Por Carmen Galindo

El espionaje telefónico fue la causa del cierre del semanario News of the World. El denunciante que provocó el escándalo fue reportero de ese mismo tabloide, ¿su nombre? es Sean Hoare, personaje que fue hallado muerto en su departamento el pasado 18 de julio. El responsable de autorizar (y pagar) las intervenciones telefónicas, los detectives privados y sobornos a la policía metropolitana (Scotland Yard) es nada menos que Andy Coulson, entonces director de News of the World. Coulson, antes de su renuncia en enero a causa de la tempestad que se veía venir, fue nada menos que jefe de prensa del Primer Ministro británico David Cameron. Por cierto, Cameron se negó a disculparse ante la Cámara de los Comunes, mientras no se demuestre la culpabilidad de su ex colaborador. No debe omitirse que las causas de la muerte de Hoare se atribuyen a un suicidio, pero las investigaciones todavía no concluyen. Tampoco puede dejarse de mencionar que cuando Coulson era director del tabloide despidió a Sean Hoare por problemas de alcoholismo y drogas.

Otras personas alcanzadas por el escándalo son la última directora del tabloide, Rebekah Brooks, libre bajo fianza en estos momentos, y más importantes todavía, Paul Stephenson y John Yates, el primero es el alto comisionado de Scotland Yard y el otro, su segundo de a bordo, quienes ya renunciaron  a sus puestos.

            El escándalo Murdoch involucra varios temas de reflexión. El más notable, creo, es que los medios de comunicación, de ser el llamado quinto poder, se han convertido en el único o más dominante de las instancias de poder, de tal modo que bien puede señalarse a nuestra época como la de la dictadura de los medios. En México se comenta reiteradamente en los medios impresos que la televisión sienta a los funcionarios en el banquillo de los acusados sin importar su jerarquía política. El espionaje telefónico, con la justificación del narcotráfico, se extiende aquí y en otros países e incluso se aprueba por la ley. Las voces de los hermanos Salinas, Adriana y Raúl, son un ejemplo de lo dicho y otra es su variante con el empresario Carlos Ahumada grabando en video a René Bejarano y al Dr. Carlos Imaz. No importan los derechos a la privacidad de los ciudadanos, ni los fines políticos que se consiguen con las (intencionadas) filtraciones.
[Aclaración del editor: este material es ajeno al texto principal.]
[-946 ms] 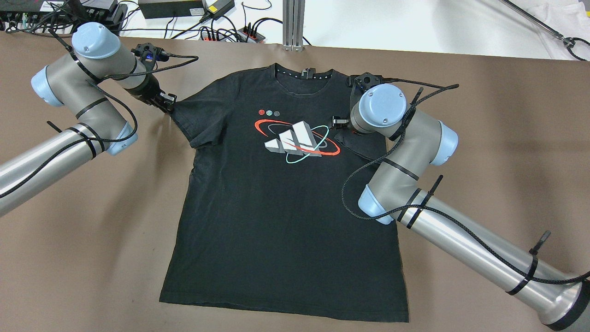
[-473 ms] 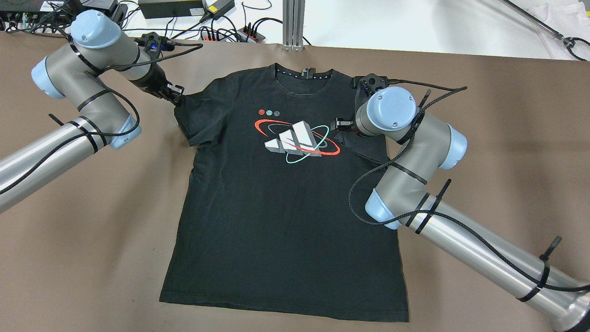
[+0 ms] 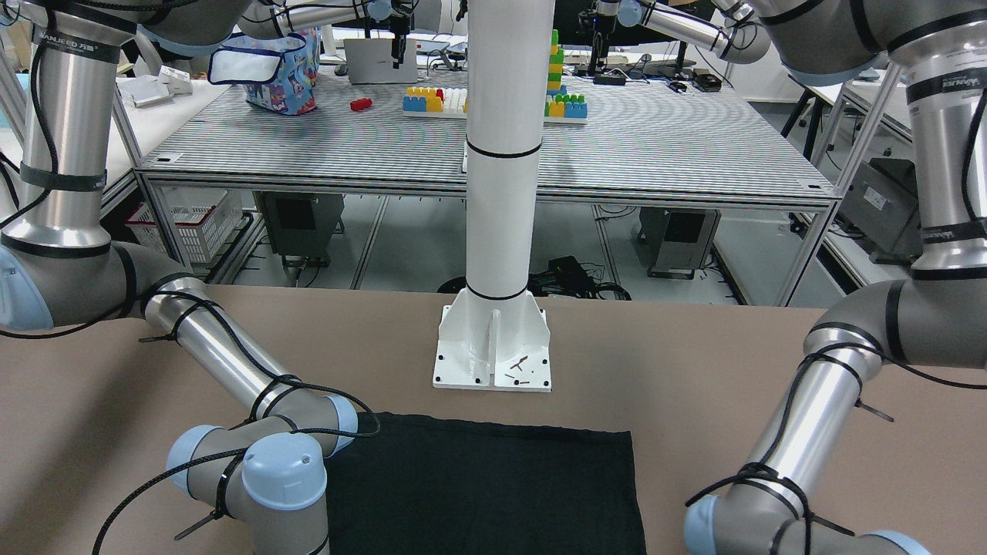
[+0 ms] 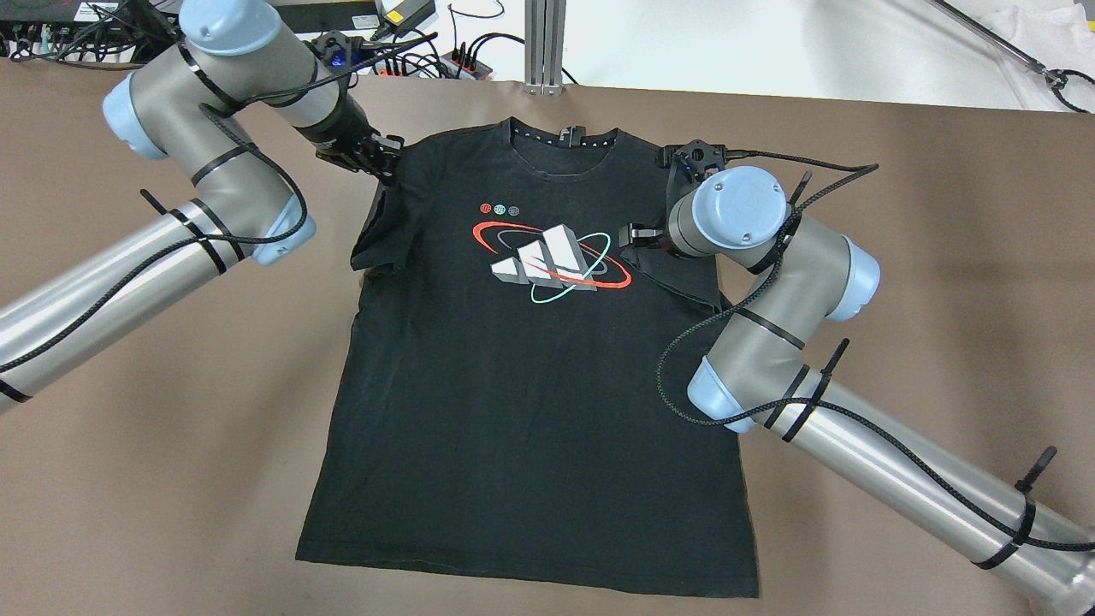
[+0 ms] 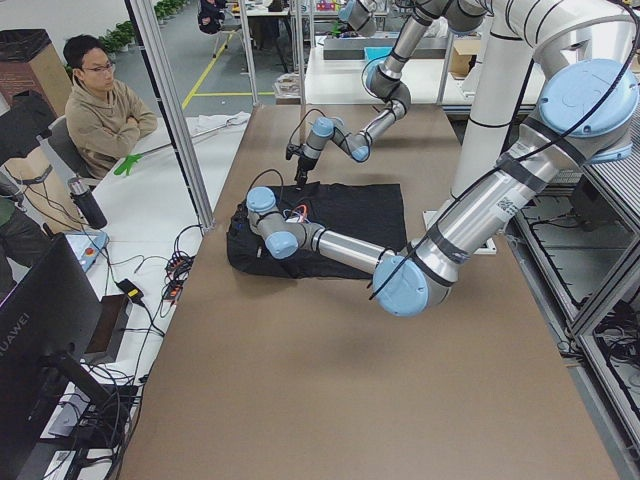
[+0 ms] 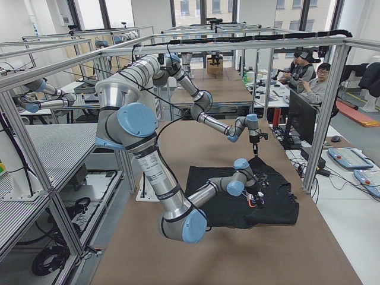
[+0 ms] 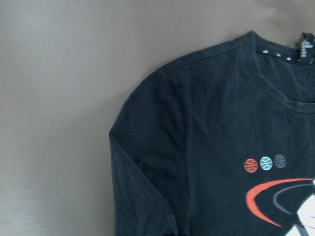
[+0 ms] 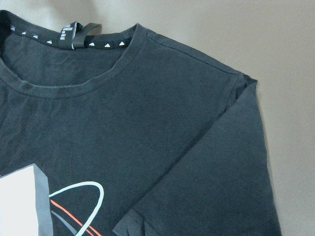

            Un tema igualmente importante es que a ciertos consorcios, que agrupan a las llamadas industrias culturales, se les empieza a conocer como imperios culturales. Los nombres son más conocidos que el concepto, pues Rupert Murdoch con su hijo James, hacen compañía a Silvio Berlusconi en Italia y a Emilio Azcárraga Jean en México. Sus propiedades reúnen, además de periódicos y revistas, equipos de futbol, parques de diversiones, museos, estadios, teatros, libros, televisión libre y de paga, estudios de cine, filmes, videos, discos. En otras palabras, lucran con el tiempo libre de la humanidad, la parte que no está dominada (sojuzgada) por el trabajo. Y además venden a sus anunciantes nuestro tiempo libre, el que al margen del trabajo dedicamos a la recreación.

La otra vertiente es el manejo de las noticias, de las políticas a las de los artistas de masas (cantantes, estrellas de cine o televisión).

            El tema se cruza con otro más. Como lo demuestra Berlusconi o en otro nivel Coulson, en ocasiones quieren ejercer el poder, no con intermediarios, sino directamente como Coulson estaba al lado de David Cameron y Berlusconi Primer Ministro de Italia. Se dice que Azcárraga será el poder tras el trono en caso de que Peña Nieto ocupara la presidencia.

            Por último, no estamos al margen del imperio de Murdoch, porque la Twentieth Century Fox es suya, como el canal Fox o lo es Sky. La desaparición de la Compañía de Luz y Fuerza del Centro, que causó el despido de 45 mil trabajadores  del Sindicato Mexicano de Electricistas está relacionado con la fibra óptica, medio de la Televisión Directa, que dominan, en México, Murdoch y Azcárraga.